II. Self-Regulatory Organization's Statement of the Purpose of, and
Statutory Basis for, the Proposed Rule Change
In its filing with the Commission, the Exchange included statements
concerning the purpose of and basis for the proposed rule change and
discussed any comments it received on the proposed rule change. The
text of these statements may be examined at the places specified in
Item IV below.
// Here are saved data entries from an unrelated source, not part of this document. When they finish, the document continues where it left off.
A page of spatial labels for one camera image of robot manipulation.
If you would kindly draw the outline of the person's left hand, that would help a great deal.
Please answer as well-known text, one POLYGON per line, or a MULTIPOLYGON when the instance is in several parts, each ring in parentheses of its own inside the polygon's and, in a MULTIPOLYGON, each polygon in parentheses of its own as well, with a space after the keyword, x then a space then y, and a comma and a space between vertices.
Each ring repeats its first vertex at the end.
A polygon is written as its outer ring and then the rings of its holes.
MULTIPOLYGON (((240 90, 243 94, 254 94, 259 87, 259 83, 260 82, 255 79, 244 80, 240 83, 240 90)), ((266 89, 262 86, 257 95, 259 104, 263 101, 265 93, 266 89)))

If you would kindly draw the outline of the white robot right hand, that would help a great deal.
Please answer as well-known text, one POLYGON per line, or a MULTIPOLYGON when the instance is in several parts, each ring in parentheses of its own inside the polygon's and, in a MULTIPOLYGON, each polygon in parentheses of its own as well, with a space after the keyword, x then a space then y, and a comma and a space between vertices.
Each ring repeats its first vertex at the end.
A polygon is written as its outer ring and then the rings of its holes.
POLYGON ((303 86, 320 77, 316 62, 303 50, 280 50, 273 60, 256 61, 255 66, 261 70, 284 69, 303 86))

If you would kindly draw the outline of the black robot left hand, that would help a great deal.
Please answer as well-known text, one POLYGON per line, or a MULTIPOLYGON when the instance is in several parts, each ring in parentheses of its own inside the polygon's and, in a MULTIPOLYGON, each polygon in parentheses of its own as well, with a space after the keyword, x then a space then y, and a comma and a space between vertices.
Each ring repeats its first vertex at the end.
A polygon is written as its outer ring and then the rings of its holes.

The Exchange has prepared summaries, set forth in
Sections A, B, and C below, of the most significant parts of such
statements.
A. Self-Regulatory Organization's Statement of the Purpose of, and
Statutory Basis for, the Proposed Rule Change
1. Purpose
The Exchange proposes amend [sic] the BZX Equities Fee Schedule to:
(i) Adopt a new Step-Up Tier 4 under footnote 2; and (ii) amend the
Tape B Volume Tier under footnote 13 to: (A) Adopt a new Tape B Volume
Tier to be named ``Tier 1''; and (B) rename the existing Tape B Volume
Tier as ``Tier 2''. As is the case with any other rebates on the Fee
Schedule, to the extent that a Member qualifies for higher rebates than
those provided under the proposed tiers, the higher rebates shall
apply.
Step-Up Tier 4
Currently, the Exchange determines the liquidity adding rebate that
it will provide to Members using the Exchange's tiered pricing
structure, which is based on the Member meeting certain volume tiers
based on their ADAV \6\ as a percentage of TCV \7\ or ADV \8\ as a
percentage of TCV. Under such pricing structure, a Member will receive
an adding rebate of anywhere between $0.0020 and $0.0032 per share
executed, depending on the volume tier for which such Member qualifies.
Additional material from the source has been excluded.